5. The method of claim 1, wherein the step of determining the central therapeutic effect comprises,

when the efficacy evaluator evaluates the evaluation point f as positive, the efficacy evaluation arbiter decides the evaluation point f as positive, the evaluation point f is defined as true positive;

when the efficacy evaluator evaluates the evaluation point f as positive and the efficacy evaluation arbitrator arbitrates the evaluation point f as negative, the evaluation point f is defined as false positive;

when the curative effect evaluation personnel evaluate the evaluation point f as negative, the curative effect evaluation judging personnel judges the evaluation point f as negative, the evaluation point f is defined as true negative;

when the efficacy evaluator evaluates the evaluation point f as negative, the efficacy evaluation arbitrator arbitrates the evaluation point f as positive, the evaluation point f is defined as false negative.

6. The centralized efficacy assessment method according to claim 1, wherein the last assessment of the efficacy assessor is checked and the efficacy assessor is investigated when the system administrator receives the reminder.

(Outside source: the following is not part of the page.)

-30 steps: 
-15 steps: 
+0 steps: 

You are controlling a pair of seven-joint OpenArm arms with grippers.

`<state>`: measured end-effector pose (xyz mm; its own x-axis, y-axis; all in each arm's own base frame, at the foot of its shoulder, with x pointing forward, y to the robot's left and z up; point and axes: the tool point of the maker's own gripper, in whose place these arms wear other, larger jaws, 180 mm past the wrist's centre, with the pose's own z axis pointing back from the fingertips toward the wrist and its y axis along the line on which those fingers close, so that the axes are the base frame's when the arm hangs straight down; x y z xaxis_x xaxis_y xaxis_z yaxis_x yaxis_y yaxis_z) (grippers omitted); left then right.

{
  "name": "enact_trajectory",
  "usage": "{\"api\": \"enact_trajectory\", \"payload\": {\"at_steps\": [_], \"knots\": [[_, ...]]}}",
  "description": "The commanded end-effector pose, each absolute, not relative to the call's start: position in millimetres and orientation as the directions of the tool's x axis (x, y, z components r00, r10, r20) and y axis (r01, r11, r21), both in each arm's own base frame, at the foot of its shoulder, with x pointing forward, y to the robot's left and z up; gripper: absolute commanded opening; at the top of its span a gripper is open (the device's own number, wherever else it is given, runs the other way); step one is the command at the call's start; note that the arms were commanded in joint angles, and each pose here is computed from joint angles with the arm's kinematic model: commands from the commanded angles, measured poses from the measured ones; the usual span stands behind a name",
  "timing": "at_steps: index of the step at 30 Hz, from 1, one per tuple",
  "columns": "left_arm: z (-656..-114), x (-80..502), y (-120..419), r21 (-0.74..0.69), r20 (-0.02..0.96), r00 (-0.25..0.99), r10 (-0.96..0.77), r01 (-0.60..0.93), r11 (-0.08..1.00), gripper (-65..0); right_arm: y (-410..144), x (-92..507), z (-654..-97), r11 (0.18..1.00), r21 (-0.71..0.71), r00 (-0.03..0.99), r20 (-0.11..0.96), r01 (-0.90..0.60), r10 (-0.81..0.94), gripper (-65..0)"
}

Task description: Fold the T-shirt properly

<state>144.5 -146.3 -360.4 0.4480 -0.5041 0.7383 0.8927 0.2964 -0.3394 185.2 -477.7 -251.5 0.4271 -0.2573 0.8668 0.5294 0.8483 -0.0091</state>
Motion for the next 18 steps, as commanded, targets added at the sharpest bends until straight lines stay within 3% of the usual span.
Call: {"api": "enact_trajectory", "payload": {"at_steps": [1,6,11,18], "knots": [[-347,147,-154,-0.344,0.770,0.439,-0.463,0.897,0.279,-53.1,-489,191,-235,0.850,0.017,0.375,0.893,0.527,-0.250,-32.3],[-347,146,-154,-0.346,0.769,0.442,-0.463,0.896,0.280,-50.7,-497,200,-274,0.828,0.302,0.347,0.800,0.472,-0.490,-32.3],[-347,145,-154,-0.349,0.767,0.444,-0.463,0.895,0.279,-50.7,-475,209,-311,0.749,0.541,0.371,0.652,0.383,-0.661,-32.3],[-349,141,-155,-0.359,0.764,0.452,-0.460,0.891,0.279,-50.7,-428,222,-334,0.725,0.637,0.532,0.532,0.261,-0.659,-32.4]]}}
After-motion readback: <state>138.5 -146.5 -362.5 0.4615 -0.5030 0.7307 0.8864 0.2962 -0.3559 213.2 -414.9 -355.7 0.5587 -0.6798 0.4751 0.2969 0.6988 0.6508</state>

7. A central chemotherapeutic efficacy assessment system, to which the centralized efficacy assessment method according to any one of claims 1 to 6 is applied, characterized in that the central chemotherapeutic efficacy assessment system comprises:

the curative effect evaluation module is used for randomly transmitting test data of the same subject to two curative effect evaluation staff, and the curative effect evaluation staff respectively and independently make curative effect evaluation; if the curative effect evaluation results are consistent, the curative effect evaluation is completed, and if the curative effect evaluation is inconsistent, the curative effect evaluation arbitrator makes a final arbitration;

the data storage and management module is used for storing results of efficacy evaluation by efficacy evaluation personnel and efficacy evaluation judging personnel, and simultaneously, a system administrator can configure various data required by efficacy evaluation according to the evaluation requirements of clinical tests;

the monitoring tracking module is used for monitoring and tracking the progress and the result of the efficacy evaluation by the efficacy evaluation personnel and the efficacy evaluation discretion personnel and reminding the evaluation problem and risk;

and a standard API module for providing an API for the EDC system to call completed efficacy assessment result data.

8. The central chemo-efficacy assessment system of claim 7, further comprising a data encryption module for encrypting each item of data during the efficacy assessment process, which is accessible and processable only by authorized efficacy assessors, efficacy assessment arbitrators and system administrators.